No último capítulo, De lagarta a borboleta: possíveis contribuições do
pensamento de Michel Foucault para a pesquisa no campo do ensino da história, tece
críticas acerca do uso da obra de Michel Foucault na área da educação que se
centralizam apenas na escola como instituição disciplinar e que não exploram outros
olhares sobre a suas obras. Dessa maneira, ele lista uma série de recomendações para os
pesquisadores na área de ensino de história para explorarem a obra de Michel Foucault
de outra maneira, uma pesquisa que não repita o que foi dito, mas que seja inventiva,
ousada, evitando assim, certo dogmatismo.
Durval Albuquerque Júnior é um crítico da historiografia e tem uma extensa
carreira. Em O Tecelão dos Tempos, ele reúne quatorze ensaios escritos ao longo dos
anos, o que explica a variedade de discussões. Esse é um livro instigante que considero a
melhor produção desse historiador ao momento. Ele possui uma escrita fluída, clara e
objetiva, sendo uma preocupação recorrente a explicitação sobre o significado de
conceitos e ideias discutidas, para assim evitar mal-entendidos. Esse livro deveria ser
lido acompanhado de outra obra desse autor, História: a arte de inventar o passado,
publicada em 2007, no qual ele faz outras duras críticas a produção histórica. Obra
polêmica que causou desconforto por parte dos pares acadêmicos, questão tocada por
ele na introdução.
Uma das marcas da sua escrita é a presença de inúmeros referenciais teóricos,
citados e retomados em diversos momentos do texto. Pela clareza do texto, é uma obra
tanto para os mais experientes em teoria da história, como também para os iniciantes.
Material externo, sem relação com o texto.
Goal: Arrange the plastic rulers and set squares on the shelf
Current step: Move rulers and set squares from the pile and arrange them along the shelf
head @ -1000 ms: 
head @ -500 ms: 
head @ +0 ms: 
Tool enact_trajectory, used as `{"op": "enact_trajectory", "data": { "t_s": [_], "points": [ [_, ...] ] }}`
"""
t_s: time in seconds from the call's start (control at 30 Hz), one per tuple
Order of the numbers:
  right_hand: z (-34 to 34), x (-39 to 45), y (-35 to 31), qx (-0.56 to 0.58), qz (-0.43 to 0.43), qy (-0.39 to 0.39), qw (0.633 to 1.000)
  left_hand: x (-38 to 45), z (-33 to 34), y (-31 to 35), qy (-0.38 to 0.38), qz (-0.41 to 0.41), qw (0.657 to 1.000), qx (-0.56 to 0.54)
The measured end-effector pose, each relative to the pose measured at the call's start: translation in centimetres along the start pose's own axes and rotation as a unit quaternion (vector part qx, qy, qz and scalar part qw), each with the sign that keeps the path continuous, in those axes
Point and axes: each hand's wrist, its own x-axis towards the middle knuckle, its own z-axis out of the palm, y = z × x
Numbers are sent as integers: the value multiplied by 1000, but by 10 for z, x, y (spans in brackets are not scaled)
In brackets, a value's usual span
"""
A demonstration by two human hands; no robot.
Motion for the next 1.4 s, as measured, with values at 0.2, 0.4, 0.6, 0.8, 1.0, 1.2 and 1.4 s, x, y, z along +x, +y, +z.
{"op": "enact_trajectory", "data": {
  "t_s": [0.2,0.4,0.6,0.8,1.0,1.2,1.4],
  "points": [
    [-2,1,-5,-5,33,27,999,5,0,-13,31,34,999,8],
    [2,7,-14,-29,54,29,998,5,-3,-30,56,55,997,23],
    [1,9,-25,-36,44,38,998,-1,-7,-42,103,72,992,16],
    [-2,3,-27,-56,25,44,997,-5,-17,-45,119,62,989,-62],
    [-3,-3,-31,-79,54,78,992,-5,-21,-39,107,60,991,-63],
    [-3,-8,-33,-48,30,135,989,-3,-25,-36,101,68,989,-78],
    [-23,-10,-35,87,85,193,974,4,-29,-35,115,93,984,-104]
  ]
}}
Pelo fato de serem ensaios, as discussões não se encerram nos capítulos, sendo
interessante para o leitor procurar as obras citadas ao longo do texto e aprofundar esses
assuntos individualmente. Assim, esse exercício contribui para a melhor compreensão
dos assuntos abordados e para a visão de outras perspectivas.
De fato, o historiador é como um tecelão, que tece as tramas do tempo,
compondo um tecido que, nesse caso, é a narrativa histórica. Sendo também, inclusive,
cozinheiro, responsável por produzir sabores, delícias e dissabores no tempo. Portanto,
fica a recomendação dessa obra tão rica de discussões pertinentes aos amantes da
história e que também se dedicam a produzi-la. Durval Albuquerque Júnior além de
historiador, é um poeta, que apesar de não escrever poesias, escreve uma história
poética, sensível, afetiva, que emociona e nos faz relembrar dos prazeres de se produzir
história.
Referências
ALBUQUERQUE Jr., Durval Muniz de. História: a arte de inventar o passado. Ensaios de
teoria da História. Bauru: Edusc, 2007.
ALBUQUERQUE Jr., Durval Muniz de. O tecelão dos tempos: novos ensaios de teoria da
História. São Paulo: Intermeios, 2019.
CEZAR, Temístocles. Prefácio. In: ALBUQUERQUE Jr., Durval Muniz. O tecelão dos
tempos: novos ensaios de teoria da História. São Paulo: Intermeios, 2019, p. 09-12.
GINZBURG, Carlo. O Queijo e os Vermes: o cotidiano e as ideias de um moleiro
perseguido pela Inquisição. São Paulo: Companhia das Letras, 1987.
GINZBURG, Carlo. Os Andarilhos do Bem: feitiçarias e cultos agrários nos séculos XVI e
XVII. São Paulo: Companhia das Letras, 1988.
SARAMAGO, José. Ensaio sobre a cegueira. São Paulo: Companhia das Letras, 1995.